Friday, November 22, 2013

Mitochondrial Mutations Can Cause Diabetes

Most of the cells in our bodies have two sets of DNA. One set is our genes as we usually think of them- 23 pairs of chromosomes that determine the proteins that our bodies make. These genes come equally from our mothers and our fathers, although each of us has some new mutations- changes in the genes- of our own.

But the mitochondria within each cell have their own set of DNA. This set comes from our mothers, with no contribution at all from our fathers. But like our other DNA, this DNA sometimes has mutations, and mutations may be passed down maternally.

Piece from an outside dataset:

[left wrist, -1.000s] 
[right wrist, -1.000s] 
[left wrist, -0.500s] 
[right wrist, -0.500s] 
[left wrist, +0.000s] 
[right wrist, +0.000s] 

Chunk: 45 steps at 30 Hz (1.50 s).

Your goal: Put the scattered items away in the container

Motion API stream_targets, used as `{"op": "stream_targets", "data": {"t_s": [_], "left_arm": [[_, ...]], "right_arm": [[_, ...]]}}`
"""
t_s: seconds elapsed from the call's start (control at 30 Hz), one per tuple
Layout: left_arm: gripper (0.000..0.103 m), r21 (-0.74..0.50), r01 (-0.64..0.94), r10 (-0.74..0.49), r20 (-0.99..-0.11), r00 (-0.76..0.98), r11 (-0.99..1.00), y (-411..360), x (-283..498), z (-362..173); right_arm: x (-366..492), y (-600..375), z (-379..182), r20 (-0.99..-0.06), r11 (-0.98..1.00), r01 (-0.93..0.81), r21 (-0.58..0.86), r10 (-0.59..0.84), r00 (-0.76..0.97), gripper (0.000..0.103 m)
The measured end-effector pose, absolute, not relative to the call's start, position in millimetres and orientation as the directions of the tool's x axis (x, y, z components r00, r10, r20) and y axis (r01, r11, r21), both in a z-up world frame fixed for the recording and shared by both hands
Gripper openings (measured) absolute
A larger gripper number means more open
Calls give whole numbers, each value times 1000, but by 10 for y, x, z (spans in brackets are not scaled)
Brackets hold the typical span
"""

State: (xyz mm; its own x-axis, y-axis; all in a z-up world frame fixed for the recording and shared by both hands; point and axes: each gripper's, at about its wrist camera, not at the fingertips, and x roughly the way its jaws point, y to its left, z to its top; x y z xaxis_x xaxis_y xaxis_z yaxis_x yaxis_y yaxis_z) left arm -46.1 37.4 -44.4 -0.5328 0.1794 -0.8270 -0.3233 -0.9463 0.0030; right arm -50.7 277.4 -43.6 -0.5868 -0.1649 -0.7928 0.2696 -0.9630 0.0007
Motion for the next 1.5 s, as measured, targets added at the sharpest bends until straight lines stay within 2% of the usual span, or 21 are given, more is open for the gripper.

Some of the mutations in mitochondrial DNA cause diabetes. Diabetes caused by the most common mitochondrial mutation tends to be caused by gradual deterioration of beta cells and therefore a gradual inability to make insulin. It is not autoimmune, and it is not usually accompanied by insulin resistance. The diabetes is most often diagnosed in teens, young adults, or middle aged adults; less often in the elderly and rarely in young children. Of people with the mutation, half are diagnosed with diabetes by the age of 38, and 80% are diagnosed by the age of 60. 

Roughly 1% of all cases of diabetes are believed to be caused by mitochondrial mutations. Because hearing loss is often caused by the same mitochondrial mutations that cause diabetes, hearing loss that comes before a diabetes diagnosis, hearing loss and diabetes in a young adult is a good reason to suspect mitochondrial diabetes. Another good reason to suspect mitochondrial diabetes is a family in which there is a mitochondrial pattern of inheritance- all or most of the siblings born to the same mother developing diabetes and/or hearing loss, the mother and her siblings, the maternal grandmother and her siblings. Macular disease in the eye is usually mild enough that it doesn't cause problems, but if it is there at all, it should also raise a red flag.

Mitochondrial mutation related diabetes is associated with a lot of health issues that a person might want to know he was at risk for; it's also NOT associated with some of the health issues associated with type 2 diabetes (ie hypertension) or type 1 diabetes (autoimmune thyroid disease).